SCOM 2012 – Using Alert Custom Fields

Original article can be found here: http://stefanroth.net/2012/04/17/scom-2012-using-alert-customfields/

This article also references: http://blogs.msdn.com/b/steverac/archive/2010/08/17/updating-custom-alert-fields-using-subscriptions-and-powershell.aspx

In today’s world of monitoring it is not always easy for people from the service desk or even for administrators to identify from which system is this alert being sent, who is responsible for the system and maybe in a multitenant environment to which company belongs this system/alert.

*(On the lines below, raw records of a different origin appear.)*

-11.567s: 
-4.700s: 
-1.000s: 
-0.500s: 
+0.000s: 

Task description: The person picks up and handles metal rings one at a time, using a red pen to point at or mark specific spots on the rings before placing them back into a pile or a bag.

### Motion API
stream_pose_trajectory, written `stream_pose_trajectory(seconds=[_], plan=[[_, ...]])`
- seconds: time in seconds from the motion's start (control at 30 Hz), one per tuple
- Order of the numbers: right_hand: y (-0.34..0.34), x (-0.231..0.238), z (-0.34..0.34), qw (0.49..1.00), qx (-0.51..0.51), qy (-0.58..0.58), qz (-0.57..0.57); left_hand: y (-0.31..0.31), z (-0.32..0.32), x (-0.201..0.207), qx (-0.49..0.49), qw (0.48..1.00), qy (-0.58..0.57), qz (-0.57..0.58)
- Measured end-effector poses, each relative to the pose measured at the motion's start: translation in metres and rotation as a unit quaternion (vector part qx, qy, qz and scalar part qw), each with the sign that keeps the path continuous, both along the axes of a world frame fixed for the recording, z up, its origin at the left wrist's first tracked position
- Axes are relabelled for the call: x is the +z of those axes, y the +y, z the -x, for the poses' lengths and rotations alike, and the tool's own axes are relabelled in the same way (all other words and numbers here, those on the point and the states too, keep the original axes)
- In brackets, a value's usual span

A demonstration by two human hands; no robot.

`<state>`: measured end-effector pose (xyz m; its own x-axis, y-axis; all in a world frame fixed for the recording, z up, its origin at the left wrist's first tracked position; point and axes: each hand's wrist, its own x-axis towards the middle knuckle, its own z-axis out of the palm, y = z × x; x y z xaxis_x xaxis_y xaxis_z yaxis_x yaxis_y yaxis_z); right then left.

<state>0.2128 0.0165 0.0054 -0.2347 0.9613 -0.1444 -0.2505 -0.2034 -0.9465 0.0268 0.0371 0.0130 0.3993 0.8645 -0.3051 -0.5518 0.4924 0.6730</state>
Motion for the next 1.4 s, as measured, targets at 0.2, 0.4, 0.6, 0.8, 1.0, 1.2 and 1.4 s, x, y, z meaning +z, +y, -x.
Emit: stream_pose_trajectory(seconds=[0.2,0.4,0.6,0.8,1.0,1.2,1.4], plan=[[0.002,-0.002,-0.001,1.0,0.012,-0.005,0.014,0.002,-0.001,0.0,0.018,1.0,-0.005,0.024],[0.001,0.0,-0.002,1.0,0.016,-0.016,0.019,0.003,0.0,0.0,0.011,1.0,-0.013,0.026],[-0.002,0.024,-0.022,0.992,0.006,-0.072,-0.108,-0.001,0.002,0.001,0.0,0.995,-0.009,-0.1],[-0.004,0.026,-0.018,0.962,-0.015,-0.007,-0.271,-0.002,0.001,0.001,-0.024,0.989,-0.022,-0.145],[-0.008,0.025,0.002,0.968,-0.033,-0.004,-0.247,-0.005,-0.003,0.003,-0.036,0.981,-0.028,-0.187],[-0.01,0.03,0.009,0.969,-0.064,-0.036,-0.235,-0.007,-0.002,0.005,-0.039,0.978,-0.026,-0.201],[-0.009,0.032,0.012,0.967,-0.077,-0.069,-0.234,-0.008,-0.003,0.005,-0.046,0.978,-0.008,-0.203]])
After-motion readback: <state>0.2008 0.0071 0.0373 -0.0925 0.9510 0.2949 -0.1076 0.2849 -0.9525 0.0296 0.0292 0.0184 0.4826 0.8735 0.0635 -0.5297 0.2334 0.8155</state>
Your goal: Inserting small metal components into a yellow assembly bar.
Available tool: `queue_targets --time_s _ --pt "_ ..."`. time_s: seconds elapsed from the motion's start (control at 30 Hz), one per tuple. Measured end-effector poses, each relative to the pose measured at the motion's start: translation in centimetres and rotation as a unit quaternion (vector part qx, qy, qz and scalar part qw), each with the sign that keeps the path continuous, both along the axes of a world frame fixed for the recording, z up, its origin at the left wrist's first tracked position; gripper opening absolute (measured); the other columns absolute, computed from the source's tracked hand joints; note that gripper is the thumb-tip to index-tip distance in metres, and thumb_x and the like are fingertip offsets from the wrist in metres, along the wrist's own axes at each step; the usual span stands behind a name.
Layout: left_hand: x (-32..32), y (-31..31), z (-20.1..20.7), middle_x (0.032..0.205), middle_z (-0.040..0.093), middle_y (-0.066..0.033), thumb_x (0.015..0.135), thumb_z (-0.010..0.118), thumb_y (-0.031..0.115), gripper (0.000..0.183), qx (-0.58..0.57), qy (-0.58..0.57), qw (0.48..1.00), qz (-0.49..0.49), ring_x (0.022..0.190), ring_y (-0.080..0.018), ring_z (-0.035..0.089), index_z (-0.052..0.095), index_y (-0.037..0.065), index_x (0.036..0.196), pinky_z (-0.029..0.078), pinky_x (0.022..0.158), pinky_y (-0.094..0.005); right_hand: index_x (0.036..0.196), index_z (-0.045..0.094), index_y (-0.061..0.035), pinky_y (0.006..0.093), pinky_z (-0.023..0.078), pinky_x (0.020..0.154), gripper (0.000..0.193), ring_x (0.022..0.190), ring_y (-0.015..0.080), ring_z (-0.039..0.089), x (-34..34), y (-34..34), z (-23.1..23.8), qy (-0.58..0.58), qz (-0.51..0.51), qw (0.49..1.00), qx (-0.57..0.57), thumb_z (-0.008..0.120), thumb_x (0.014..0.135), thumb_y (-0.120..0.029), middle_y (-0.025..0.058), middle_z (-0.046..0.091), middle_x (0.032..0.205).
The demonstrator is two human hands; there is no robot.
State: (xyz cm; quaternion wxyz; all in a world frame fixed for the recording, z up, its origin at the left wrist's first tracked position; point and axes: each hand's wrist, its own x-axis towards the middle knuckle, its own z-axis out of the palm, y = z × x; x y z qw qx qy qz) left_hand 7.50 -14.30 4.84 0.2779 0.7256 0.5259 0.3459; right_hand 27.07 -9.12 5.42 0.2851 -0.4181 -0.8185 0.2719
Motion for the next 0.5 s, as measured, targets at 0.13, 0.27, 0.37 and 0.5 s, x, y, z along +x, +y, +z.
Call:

In my case a company which is hosting Active Directory domains and systems for different companys (customers) wanted to have company, server and contact information displayed on the alert notification. E.g. if server1.contoso.com is having a problem, the service desk must be able to identify to which company this server belongs and who they might need to contact.

To keep things as easy as possible I wrote a script which dumps the information into the custom fields of the alert and also sends a mail  containing all the needed information.

Steve Rachui has written a blog post about updating custom fields using subscriptions in SCOM 2007 R2.

Based on this I wanted to extend his approach to fit all my needs for SCOM 2012.

 

What’s going on

First I need a data source where I dump all the information about which server belongs to which company and who is the manager or contact. I decided to use a text file . It looks like this….

image

If an alert is being generated my script will be triggered and the information is dumped into the custom field1-3 and also into the mail footer.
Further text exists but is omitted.